PROBLEM DETAILS: Only the lines from the one with "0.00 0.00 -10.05" through the end of the material, both ends included, should be retyped exactly.

===

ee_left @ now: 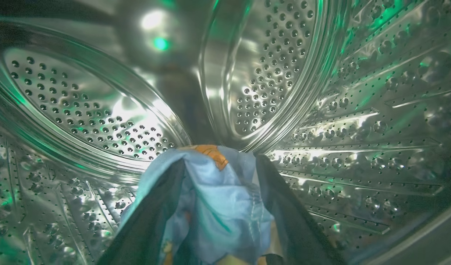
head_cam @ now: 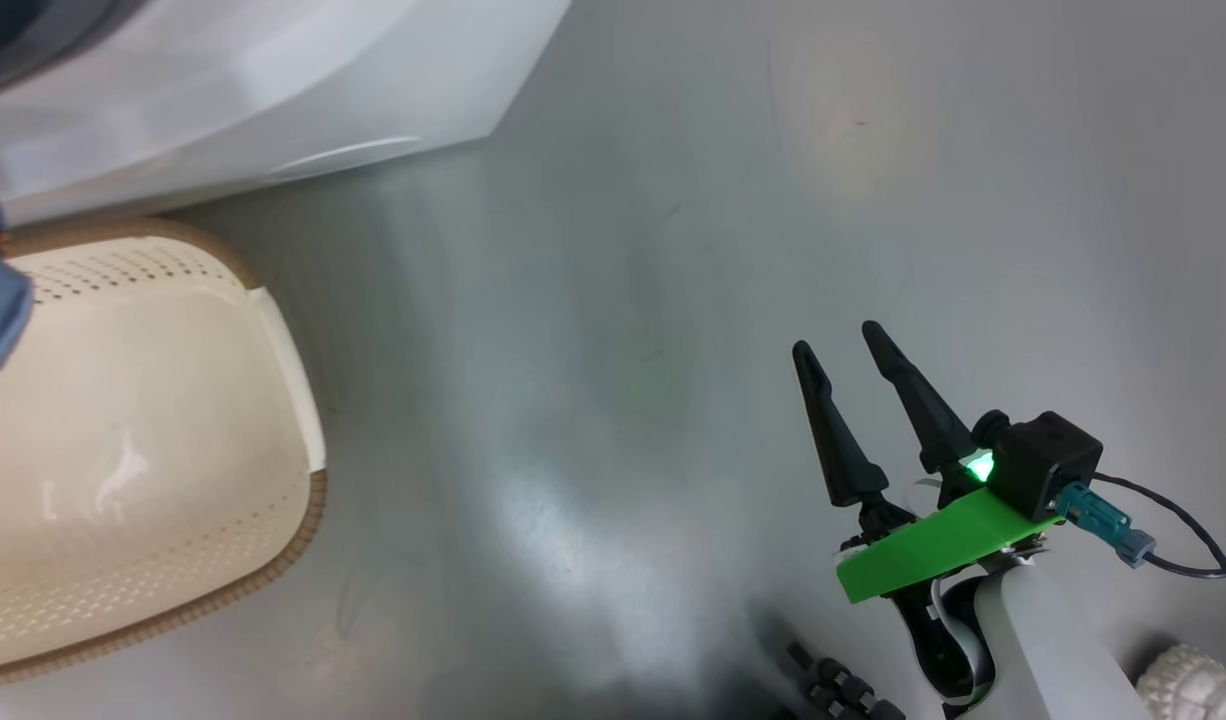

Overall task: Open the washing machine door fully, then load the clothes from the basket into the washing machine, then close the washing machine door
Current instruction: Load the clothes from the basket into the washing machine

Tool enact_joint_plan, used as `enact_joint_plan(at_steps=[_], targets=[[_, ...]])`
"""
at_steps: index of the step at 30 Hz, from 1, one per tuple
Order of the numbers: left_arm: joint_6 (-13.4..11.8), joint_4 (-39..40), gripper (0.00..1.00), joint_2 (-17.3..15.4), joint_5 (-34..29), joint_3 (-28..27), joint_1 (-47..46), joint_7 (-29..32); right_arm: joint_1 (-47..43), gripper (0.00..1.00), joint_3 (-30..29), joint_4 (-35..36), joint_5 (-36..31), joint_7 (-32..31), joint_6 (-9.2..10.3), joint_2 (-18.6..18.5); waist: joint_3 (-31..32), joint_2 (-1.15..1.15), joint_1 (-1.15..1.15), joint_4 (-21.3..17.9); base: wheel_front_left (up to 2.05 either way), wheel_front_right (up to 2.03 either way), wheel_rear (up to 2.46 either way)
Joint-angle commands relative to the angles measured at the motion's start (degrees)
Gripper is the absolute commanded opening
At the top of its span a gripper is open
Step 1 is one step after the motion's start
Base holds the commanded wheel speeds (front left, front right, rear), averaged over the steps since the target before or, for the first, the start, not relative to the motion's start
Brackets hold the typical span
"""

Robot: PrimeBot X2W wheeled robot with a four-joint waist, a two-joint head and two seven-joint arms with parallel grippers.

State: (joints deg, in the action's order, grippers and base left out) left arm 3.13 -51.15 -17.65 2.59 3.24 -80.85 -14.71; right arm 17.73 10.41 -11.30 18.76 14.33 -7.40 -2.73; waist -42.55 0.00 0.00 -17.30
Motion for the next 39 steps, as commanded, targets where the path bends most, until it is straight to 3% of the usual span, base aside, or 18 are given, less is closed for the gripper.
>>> enact_joint_plan(at_steps=[1, 8, 21, 39], targets=[[-0.13, 1.53, 1.00, -1.91, 0.76, -0.64, 1.54, -0.28, -0.94, 1.00, 0.93, 0.88, 0.12, 0.67, -0.09, -0.15, 0.63, 0.00, 0.00, 0.73, 0.00, 0.00, 0.00], [-0.49, 2.29, 1.00, -0.25, 2.72, -1.39, 5.42, -0.29, -1.13, 1.00, 0.28, 0.59, -0.76, 0.67, -0.09, -0.15, 3.30, 0.00, 0.00, 2.59, 0.00, 0.00, 0.00], [-0.50, 17.95, 1.00, 1.93, 5.53, -2.82, 20.81, -0.29, -2.69, 1.00, -0.80, 0.39, -2.16, 0.67, -0.09, -0.15, 7.50, 0.00, 0.00, 5.40, 0.00, 0.00, 0.00], [-4.10, 36.71, 1.00, 2.41, 6.74, -4.65, 41.42, -0.06, -3.11, 1.00, -1.75, 0.31, -2.88, 0.67, -0.09, -0.15, 9.26, 0.00, 0.00, 7.29, 0.00, 0.00, 0.00]])
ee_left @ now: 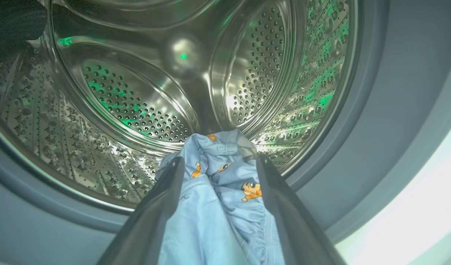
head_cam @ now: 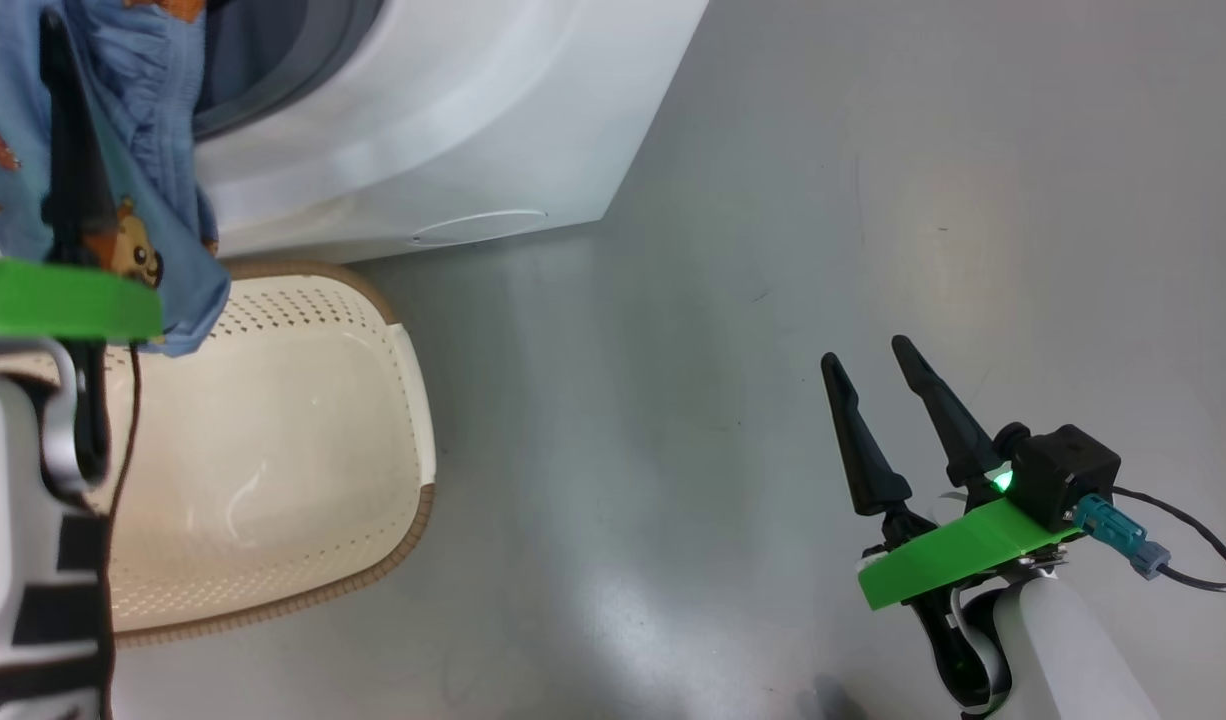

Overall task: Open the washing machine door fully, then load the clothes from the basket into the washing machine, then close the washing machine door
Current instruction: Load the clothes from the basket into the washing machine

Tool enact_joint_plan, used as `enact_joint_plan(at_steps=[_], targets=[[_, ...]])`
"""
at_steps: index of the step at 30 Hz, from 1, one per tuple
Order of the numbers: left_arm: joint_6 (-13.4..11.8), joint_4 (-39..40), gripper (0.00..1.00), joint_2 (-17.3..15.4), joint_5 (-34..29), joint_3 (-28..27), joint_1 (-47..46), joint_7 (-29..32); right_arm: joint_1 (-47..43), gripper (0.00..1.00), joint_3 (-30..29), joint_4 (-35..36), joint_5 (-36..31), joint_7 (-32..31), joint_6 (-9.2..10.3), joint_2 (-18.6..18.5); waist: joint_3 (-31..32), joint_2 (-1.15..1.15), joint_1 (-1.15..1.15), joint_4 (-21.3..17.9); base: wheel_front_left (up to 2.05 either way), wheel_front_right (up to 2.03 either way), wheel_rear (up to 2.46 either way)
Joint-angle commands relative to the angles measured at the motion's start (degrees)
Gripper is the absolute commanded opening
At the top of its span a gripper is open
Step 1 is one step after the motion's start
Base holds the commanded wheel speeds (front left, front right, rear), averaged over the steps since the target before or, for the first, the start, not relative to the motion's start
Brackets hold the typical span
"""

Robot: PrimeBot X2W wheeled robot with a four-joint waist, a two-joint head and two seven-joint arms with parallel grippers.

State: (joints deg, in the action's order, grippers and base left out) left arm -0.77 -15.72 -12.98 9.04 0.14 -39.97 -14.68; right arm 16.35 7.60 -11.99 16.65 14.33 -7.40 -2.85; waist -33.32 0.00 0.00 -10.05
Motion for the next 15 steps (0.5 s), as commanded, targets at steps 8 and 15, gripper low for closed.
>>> enact_joint_plan(at_steps=[8, 15], targets=[[-1.63, 7.00, 1.00, -1.59, 1.95, -2.92, 8.48, 0.42, -1.60, 1.00, 0.92, 0.83, -1.25, 0.67, -0.09, -0.03, 0.51, 0.00, 0.00, 0.62, 0.00, 0.00, 0.00], [-3.24, 10.68, 1.00, -0.04, 3.09, -3.92, 15.11, 0.22, -1.49, 1.00, 0.74, 0.84, -1.58, 0.67, -0.09, -0.03, 0.91, 0.00, 0.00, 1.23, 0.00, 0.00, 0.00]])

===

OUTPUT OF THE TASK:
State: (joints deg, in the action's order, grippers and base left out) left arm -0.77 -15.72 -12.98 9.04 0.14 -39.97 -14.68; right arm 16.35 7.60 -11.99 16.65 14.33 -7.40 -2.85; waist -33.32 0.00 0.00 -10.05
Motion for the next 15 steps (0.5 s), as commanded, targets at steps 8 and 15, gripper low for closed.
>>> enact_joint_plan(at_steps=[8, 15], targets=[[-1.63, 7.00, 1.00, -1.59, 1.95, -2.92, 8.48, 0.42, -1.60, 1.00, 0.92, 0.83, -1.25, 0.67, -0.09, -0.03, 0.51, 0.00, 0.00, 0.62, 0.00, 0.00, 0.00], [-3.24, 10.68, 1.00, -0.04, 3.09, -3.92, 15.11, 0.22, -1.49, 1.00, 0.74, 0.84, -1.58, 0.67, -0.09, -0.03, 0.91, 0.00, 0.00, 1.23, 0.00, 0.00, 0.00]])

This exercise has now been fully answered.